ACTIVITY - Nothing is needed except the lines below that run from the one with "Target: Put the" through the one with "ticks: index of", repeated exactly.

[Stored dataset items]
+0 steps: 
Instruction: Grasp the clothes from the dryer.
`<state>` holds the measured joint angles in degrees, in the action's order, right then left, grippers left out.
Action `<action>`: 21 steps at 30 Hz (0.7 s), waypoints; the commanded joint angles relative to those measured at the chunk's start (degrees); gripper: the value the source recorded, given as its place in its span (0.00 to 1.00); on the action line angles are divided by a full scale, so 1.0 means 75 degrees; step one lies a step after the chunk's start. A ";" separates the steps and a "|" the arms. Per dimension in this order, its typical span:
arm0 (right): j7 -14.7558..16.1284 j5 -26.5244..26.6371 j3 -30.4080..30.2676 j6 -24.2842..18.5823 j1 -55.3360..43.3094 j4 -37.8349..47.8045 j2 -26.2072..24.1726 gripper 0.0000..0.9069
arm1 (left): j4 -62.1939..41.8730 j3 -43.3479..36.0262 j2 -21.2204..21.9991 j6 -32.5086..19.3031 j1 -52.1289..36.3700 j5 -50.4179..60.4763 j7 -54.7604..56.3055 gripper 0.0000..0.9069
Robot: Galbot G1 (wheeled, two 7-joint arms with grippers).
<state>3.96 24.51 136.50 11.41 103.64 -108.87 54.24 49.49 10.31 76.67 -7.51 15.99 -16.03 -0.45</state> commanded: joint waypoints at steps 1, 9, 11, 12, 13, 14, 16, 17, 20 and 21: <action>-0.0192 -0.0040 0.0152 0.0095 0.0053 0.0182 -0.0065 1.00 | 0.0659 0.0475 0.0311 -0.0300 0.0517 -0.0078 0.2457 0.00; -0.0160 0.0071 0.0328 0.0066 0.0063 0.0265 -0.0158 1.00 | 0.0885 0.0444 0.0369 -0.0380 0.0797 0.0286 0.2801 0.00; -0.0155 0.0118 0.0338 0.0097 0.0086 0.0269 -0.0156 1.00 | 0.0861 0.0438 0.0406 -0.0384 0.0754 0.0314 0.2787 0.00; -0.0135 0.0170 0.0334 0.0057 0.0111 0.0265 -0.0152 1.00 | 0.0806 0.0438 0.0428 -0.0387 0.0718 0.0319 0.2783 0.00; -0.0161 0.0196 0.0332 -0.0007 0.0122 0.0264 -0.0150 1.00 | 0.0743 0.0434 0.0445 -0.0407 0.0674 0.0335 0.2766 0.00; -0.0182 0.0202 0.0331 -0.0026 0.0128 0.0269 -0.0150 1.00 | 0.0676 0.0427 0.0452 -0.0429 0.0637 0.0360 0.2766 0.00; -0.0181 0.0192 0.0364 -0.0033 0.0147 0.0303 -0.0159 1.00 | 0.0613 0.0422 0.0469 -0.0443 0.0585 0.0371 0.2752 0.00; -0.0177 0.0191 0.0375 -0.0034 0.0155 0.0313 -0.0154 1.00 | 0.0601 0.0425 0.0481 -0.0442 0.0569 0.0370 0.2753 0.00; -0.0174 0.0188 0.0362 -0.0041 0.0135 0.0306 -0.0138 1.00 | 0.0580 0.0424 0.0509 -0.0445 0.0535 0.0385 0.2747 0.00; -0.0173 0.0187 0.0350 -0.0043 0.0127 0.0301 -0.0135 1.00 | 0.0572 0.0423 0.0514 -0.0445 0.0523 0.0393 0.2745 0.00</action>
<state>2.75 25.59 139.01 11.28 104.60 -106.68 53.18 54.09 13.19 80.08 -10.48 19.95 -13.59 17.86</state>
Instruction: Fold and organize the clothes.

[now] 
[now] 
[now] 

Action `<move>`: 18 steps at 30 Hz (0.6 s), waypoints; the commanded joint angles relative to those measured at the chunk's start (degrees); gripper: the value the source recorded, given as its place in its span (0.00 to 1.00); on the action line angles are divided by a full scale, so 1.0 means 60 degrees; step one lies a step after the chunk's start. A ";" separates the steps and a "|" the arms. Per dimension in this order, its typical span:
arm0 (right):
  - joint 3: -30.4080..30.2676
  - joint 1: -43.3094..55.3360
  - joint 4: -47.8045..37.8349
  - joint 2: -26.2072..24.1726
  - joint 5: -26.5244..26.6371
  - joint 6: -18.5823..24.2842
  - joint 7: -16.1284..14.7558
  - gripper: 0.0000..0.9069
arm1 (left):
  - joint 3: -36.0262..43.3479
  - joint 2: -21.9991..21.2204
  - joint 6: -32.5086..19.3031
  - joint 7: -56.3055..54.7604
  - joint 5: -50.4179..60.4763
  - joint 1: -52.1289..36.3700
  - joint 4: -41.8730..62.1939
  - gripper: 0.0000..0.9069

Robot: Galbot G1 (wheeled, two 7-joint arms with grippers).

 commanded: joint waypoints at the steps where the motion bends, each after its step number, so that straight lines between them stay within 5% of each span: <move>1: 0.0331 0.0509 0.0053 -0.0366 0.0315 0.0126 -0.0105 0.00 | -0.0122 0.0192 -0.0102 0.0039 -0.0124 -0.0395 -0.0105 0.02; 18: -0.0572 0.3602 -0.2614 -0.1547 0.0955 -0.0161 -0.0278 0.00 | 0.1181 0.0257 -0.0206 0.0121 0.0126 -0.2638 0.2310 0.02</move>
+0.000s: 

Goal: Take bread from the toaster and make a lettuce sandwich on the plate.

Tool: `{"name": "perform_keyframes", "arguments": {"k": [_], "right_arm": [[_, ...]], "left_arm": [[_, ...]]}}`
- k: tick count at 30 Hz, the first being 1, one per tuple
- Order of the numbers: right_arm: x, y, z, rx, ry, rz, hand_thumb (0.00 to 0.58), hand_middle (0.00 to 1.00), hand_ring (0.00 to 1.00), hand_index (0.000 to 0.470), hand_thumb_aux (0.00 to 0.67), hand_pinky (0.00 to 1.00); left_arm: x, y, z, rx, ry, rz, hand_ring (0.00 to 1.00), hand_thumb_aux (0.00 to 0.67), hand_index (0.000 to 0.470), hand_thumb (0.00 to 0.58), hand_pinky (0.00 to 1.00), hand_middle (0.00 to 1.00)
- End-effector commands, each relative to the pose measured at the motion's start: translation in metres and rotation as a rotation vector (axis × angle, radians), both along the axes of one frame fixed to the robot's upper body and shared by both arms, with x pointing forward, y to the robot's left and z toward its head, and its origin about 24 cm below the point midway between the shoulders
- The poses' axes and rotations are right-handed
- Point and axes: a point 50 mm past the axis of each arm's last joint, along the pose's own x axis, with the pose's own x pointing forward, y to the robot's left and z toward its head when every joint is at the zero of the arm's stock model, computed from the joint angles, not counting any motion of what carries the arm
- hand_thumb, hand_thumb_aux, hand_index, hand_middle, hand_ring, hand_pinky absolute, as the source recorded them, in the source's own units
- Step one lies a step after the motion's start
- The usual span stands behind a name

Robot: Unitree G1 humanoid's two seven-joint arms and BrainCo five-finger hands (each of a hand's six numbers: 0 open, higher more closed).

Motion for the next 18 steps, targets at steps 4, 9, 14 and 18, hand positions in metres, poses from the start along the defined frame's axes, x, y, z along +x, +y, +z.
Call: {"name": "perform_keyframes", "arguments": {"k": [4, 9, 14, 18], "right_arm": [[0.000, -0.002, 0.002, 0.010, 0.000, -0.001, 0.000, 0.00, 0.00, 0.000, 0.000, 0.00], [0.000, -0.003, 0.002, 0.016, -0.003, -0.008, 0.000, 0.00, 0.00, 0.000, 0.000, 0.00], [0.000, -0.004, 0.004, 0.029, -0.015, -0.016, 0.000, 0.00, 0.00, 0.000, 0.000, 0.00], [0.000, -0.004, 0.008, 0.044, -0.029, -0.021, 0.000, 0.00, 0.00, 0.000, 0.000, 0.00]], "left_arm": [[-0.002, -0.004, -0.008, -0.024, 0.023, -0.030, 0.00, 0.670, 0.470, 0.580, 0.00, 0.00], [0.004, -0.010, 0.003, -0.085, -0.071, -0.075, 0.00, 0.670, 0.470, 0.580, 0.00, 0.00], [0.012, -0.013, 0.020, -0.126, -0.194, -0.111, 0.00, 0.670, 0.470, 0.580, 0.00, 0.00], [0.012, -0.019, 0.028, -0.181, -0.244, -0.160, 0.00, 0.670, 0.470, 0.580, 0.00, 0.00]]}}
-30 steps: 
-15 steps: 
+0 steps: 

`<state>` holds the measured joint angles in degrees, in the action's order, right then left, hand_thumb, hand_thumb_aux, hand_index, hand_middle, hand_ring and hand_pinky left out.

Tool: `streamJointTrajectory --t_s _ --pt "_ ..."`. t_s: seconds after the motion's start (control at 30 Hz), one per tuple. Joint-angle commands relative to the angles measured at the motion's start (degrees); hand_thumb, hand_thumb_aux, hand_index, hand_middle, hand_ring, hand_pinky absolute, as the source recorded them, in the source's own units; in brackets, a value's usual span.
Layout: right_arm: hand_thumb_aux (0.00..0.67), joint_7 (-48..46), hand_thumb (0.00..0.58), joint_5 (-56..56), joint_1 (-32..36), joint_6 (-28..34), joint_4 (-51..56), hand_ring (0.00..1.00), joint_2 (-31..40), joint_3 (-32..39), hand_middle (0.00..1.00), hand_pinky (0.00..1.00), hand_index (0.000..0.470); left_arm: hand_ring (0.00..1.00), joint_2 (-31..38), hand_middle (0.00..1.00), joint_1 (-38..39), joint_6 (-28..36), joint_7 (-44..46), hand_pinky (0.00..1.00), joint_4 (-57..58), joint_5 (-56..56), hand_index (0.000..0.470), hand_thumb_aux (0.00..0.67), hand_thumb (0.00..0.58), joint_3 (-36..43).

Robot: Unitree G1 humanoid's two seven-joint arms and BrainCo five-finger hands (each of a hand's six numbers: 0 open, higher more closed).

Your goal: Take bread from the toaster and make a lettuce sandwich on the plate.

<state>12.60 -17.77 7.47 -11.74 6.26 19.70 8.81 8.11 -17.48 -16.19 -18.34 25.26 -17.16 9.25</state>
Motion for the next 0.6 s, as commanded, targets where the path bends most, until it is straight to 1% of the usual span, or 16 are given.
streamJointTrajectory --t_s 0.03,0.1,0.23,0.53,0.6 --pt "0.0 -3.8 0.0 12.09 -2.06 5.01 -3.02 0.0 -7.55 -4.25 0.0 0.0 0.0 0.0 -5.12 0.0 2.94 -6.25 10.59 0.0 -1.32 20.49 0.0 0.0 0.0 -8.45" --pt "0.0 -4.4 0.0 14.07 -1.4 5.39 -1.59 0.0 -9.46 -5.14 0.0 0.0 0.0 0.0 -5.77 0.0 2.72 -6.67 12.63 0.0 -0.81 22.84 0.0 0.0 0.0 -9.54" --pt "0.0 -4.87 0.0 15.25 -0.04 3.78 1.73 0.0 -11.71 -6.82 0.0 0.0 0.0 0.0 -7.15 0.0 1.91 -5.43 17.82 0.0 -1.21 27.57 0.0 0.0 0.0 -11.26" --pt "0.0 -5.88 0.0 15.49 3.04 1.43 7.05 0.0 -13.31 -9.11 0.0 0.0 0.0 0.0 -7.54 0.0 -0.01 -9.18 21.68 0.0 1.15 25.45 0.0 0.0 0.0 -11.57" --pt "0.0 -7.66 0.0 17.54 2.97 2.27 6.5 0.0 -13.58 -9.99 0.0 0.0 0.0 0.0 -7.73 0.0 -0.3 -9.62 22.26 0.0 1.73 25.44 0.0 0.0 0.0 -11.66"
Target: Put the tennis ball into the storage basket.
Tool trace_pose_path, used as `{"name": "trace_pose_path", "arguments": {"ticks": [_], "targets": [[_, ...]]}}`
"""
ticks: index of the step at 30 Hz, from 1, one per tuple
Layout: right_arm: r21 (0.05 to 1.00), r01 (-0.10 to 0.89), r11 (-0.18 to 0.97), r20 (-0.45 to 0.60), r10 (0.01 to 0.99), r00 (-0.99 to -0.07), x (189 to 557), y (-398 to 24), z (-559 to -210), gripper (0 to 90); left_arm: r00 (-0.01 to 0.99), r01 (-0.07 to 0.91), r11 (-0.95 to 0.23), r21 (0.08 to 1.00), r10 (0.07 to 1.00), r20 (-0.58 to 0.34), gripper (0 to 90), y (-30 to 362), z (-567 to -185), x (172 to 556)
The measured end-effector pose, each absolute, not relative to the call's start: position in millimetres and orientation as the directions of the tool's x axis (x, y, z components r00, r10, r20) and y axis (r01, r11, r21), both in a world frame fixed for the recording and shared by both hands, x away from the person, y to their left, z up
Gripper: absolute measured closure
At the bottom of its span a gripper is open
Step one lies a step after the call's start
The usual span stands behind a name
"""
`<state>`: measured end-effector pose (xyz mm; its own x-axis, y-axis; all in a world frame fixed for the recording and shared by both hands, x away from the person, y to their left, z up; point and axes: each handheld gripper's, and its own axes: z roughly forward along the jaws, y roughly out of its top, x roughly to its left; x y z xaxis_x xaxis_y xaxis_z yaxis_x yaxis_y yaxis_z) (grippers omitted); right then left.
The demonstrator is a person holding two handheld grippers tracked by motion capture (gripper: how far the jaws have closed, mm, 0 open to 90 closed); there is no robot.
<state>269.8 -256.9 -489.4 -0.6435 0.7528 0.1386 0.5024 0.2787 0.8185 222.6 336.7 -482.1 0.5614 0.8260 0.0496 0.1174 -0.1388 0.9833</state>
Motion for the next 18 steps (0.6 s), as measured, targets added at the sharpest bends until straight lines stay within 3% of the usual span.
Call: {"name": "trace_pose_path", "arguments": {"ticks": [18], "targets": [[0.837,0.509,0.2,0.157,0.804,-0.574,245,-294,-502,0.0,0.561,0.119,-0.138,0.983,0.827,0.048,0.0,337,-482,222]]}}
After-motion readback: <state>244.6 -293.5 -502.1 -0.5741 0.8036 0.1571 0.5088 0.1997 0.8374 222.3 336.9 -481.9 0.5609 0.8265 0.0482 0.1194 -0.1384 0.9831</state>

SOLUTION FOR THIS EXERCISE -
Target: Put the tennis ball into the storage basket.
Tool trace_pose_path, used as `{"name": "trace_pose_path", "arguments": {"ticks": [_], "targets": [[_, ...]]}}`
"""
ticks: index of the step at 30 Hz, from 1, one per tuple

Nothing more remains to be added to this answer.